- YOUR GOAL -
What is the number of lines in the listing that contain "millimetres"? Give that number only.

- RECORDS SHOWN -
──────

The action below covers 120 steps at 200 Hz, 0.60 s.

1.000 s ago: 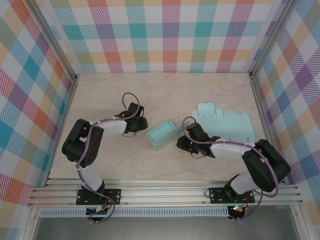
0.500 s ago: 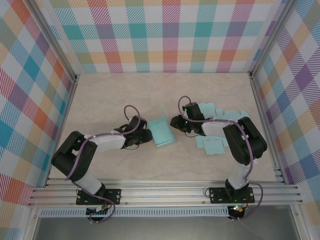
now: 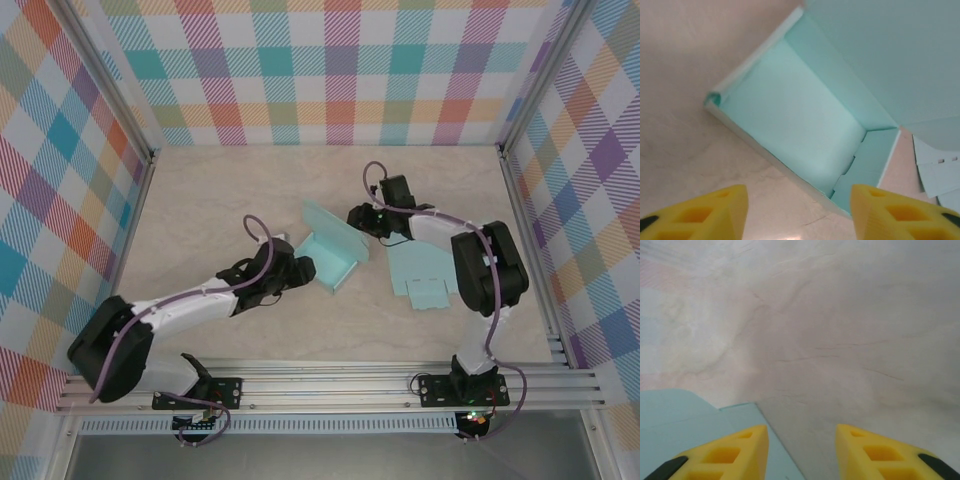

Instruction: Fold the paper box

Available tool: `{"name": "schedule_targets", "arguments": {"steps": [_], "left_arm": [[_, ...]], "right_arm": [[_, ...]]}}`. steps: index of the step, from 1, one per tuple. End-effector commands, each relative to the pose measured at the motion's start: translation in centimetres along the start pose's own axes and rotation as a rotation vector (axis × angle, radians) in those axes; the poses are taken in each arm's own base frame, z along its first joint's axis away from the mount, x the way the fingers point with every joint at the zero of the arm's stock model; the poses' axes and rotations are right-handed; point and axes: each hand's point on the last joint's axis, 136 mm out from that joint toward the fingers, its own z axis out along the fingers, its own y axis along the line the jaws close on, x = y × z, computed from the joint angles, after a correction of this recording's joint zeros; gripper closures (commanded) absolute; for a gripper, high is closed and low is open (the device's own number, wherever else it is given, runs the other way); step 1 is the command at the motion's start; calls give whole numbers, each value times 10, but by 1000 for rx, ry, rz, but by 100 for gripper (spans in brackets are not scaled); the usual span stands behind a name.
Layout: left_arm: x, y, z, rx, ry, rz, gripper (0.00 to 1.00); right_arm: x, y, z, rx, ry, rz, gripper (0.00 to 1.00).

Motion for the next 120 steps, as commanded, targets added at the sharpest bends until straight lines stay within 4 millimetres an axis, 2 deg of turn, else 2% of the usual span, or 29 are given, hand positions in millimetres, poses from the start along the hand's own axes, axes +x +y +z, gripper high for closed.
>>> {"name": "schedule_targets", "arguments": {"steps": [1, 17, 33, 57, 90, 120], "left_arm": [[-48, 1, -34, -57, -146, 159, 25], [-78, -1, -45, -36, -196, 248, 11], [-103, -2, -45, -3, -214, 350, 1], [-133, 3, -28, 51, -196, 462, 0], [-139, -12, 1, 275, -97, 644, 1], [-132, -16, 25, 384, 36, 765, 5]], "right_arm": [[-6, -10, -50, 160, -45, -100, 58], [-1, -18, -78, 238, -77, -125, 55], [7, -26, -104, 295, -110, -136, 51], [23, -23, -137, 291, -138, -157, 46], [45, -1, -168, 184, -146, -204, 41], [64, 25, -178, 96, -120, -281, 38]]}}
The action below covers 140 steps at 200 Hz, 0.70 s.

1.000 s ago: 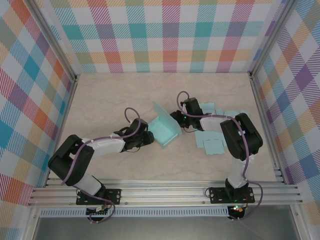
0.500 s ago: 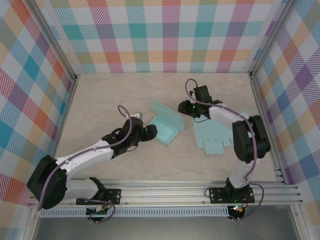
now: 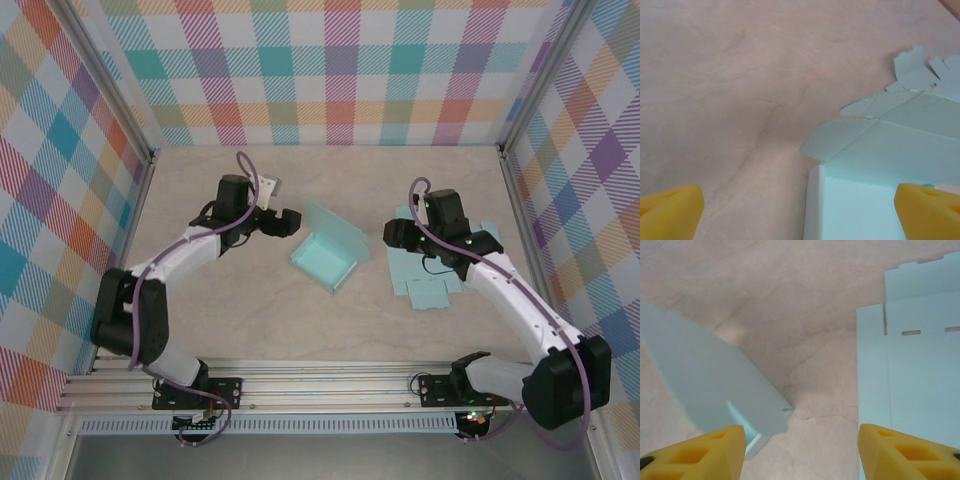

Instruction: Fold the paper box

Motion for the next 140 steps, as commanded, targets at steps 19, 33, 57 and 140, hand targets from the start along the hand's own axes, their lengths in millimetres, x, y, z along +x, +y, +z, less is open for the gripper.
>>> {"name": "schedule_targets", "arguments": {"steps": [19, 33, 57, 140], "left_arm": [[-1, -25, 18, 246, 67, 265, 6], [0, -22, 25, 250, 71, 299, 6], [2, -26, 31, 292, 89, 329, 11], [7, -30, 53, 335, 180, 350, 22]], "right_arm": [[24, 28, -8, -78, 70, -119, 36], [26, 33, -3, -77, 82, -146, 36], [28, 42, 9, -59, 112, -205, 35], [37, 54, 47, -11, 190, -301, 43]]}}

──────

- ANSWER BOX -
2